▶ _YOUR GOAL_
The entries that follow must be given again exactly, with no pictures kept.

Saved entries
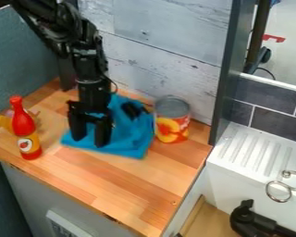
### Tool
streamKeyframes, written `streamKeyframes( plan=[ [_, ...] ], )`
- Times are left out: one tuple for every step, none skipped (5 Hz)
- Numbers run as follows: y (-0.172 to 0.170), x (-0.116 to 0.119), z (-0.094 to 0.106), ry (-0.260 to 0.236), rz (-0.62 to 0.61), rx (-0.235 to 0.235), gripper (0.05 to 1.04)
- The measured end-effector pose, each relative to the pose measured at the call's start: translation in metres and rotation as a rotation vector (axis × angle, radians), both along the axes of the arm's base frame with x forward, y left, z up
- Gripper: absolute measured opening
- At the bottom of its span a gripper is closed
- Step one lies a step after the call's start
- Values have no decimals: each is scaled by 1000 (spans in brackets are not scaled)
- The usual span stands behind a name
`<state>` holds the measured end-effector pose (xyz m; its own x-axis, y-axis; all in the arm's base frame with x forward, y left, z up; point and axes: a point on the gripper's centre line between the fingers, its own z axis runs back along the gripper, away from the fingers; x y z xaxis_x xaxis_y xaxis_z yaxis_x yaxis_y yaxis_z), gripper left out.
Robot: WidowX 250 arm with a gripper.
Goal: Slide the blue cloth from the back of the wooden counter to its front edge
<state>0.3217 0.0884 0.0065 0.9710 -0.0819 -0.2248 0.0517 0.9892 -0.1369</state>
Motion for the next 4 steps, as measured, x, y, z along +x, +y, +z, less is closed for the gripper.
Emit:
streamKeyframes(
  plan=[
    [-18,-27,-2,51,14,7,1000],
    [-33,-49,-3,126,26,9,1000],
    [-47,-65,-5,160,8,12,1000],
    [-62,-73,-6,206,-25,11,1000]
  ],
)
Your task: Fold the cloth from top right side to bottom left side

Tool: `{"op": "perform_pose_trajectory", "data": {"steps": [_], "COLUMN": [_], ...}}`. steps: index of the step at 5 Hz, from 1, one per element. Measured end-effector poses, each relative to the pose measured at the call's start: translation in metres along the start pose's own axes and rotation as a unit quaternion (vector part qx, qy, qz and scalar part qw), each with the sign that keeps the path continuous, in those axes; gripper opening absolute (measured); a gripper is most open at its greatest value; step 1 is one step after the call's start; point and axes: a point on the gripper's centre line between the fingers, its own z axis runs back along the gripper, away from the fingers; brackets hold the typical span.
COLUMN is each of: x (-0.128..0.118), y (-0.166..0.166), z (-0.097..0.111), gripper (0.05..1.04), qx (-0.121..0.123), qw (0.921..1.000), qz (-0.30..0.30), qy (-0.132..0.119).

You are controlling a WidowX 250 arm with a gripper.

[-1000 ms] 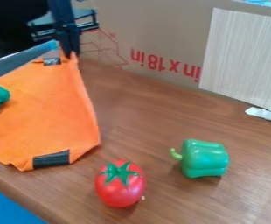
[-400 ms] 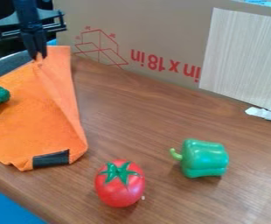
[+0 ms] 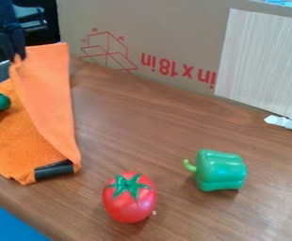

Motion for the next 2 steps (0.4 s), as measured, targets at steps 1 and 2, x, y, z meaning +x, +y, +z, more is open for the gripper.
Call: {"op": "perform_pose_trajectory", "data": {"steps": [1,2], "x": [0.006,0.011], "y": [0.012,0.026], "z": [0.001,0.001], "gripper": [0.058,0.058], "qx": [0.007,0.012], "qw": [1.0,0.9999], "qz": [0.002,0.009], "qy": [-0.003,-0.007]}}
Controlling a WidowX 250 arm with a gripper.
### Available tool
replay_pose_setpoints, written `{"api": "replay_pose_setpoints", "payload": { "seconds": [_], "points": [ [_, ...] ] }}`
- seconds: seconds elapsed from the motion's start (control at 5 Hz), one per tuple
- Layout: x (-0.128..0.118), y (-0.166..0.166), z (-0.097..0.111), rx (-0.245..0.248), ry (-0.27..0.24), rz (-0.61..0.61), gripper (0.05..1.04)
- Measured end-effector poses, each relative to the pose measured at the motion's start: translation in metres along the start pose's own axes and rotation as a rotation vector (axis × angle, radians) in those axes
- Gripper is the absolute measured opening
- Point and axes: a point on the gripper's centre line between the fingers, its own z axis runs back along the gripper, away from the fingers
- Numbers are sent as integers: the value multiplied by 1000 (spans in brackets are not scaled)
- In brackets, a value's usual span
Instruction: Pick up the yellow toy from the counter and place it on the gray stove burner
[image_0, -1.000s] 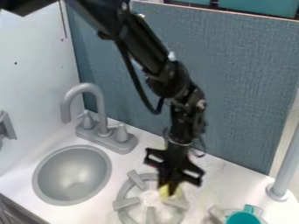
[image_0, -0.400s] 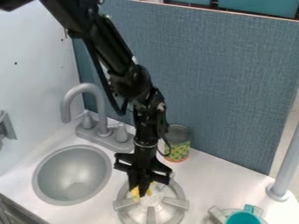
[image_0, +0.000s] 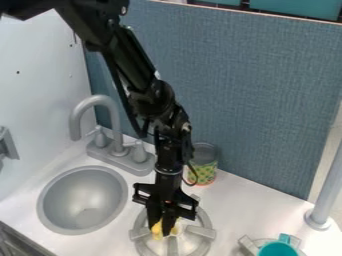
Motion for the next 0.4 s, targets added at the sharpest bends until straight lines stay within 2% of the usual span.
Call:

▶ _OUTPUT_
### Tool
streamKeyframes, written `streamKeyframes( plan=[ [_, ...] ], )`
- Times are left out: one tuple for every step, none skipped (5 Hz)
- Numbers run as follows: y (-0.172 to 0.170), x (-0.116 to 0.119), z (-0.094 to 0.106), ry (-0.260 to 0.236), rz (-0.62 to 0.61), rx (-0.235 to 0.235), gripper (0.05 to 1.04)
- The measured end-effector pose, each relative to the pose measured at the call's start: translation in metres and rotation as a rotation vector (axis × angle, radians), both along the axes of the arm's base frame with x forward, y left, z up
- Gripper: absolute measured opening
- At the bottom of its span a gripper is closed
- Step one lies a step after the call's start
- Values have no decimals: each is scaled by 1000 (spans in brackets are not scaled)
- The usual span stands behind a name
`<state>` holds the measured end-effector pose (xyz m; its own x-axis, y-axis; all in the arm's base frame with x forward, y left, z up; point and axes: a point on the gripper's centre line between the fingers, its own z axis runs back along the gripper, away from the fingers; x y z xaxis_x xaxis_y xaxis_z yaxis_x yaxis_y yaxis_z), gripper left out.
Robot: WidowX 250 arm with a gripper.
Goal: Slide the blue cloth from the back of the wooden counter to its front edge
<state>0.3217 0.0884 0.0065 0.9710 -0.0819 -0.2248 0.0517 0.9892 -0.1369</state>
Motion for the next 4 steps, as measured, x, y, z along +x, +y, +z, less is closed for the gripper.
Emit:
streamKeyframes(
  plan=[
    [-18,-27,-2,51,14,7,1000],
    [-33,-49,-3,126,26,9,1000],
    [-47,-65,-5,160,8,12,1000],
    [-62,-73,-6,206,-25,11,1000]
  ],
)
Your task: Fold the cloth from top right side to bottom left side

Tool: `{"op": "perform_pose_trajectory", "data": {"steps": [_], "COLUMN": [_], ...}}`. steps: index of the step at 5 Hz, from 1, one per element. Measured end-effector poses, each relative to the pose measured at the call's start: translation in metres along the start pose's own axes and rotation as a unit quaternion (vector part qx, qy, qz and scalar part qw), each with the sign that keeps the path continuous, in those axes; gripper opening absolute (measured); a gripper is most open at its greatest value; step 1 is one step after the call's start; point and axes: a point on the gripper's centre line between the fingers, its own z axis runs back along the gripper, away from the fingers; brackets hold the typical span.
COLUMN is each of: x (-0.128..0.118), y (-0.166..0.166), z (-0.097..0.111), gripper (0.05..1.04), qx (-0.121..0.123), qw (0.921..1.000), qz (-0.30..0.30), qy (-0.132..0.119).

You are controlling a WidowX 250 arm with a gripper.

[-1000 ms] 
[-400 ms] 
[+0 ms] 

Motion for the next 2 steps (0.4 s), as measured, targets at steps 1 and 2, x, y, z meaning +x, +y, +z, more is open for the gripper.
Call: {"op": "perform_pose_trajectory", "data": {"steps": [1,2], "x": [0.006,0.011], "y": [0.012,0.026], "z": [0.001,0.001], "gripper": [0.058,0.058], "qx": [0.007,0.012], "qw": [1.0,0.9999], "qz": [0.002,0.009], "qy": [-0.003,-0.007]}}
Controlling a WidowX 250 arm with a gripper.
### Available tool
replay_pose_setpoints, written `{"api": "replay_pose_setpoints", "payload": { "seconds": [_], "points": [ [_, ...] ] }}`
- seconds: seconds elapsed from the motion's start (control at 5 Hz), one per tuple
- Layout: x (-0.128..0.118), y (-0.166..0.166), z (-0.097..0.111), rx (-0.245..0.248), ry (-0.27..0.24), rz (-0.61..0.61), gripper (0.05..1.04)
- Measured end-effector poses, each relative to the pose measured at the motion's start: translation in metres along the start pose's own axes and rotation as a rotation vector (axis × angle, radians) in those axes
- Gripper is the absolute measured opening
- Point and axes: a point on the gripper's centre line between the fingers, its own z axis runs back along the gripper, away from the fingers
- Numbers are sent as integers: the value multiplied by 1000 (spans in brackets are not scaled)
- In brackets, a value's usual span
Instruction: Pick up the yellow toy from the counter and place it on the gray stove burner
[image_0, -1.000s] 
[image_0, -0.400s] 
[image_0, +0.000s] 
Motion for the next 0.4 s, targets added at the sharpest bends until straight lines stay within 2% of the usual span.
Call:

No additional answer is needed here.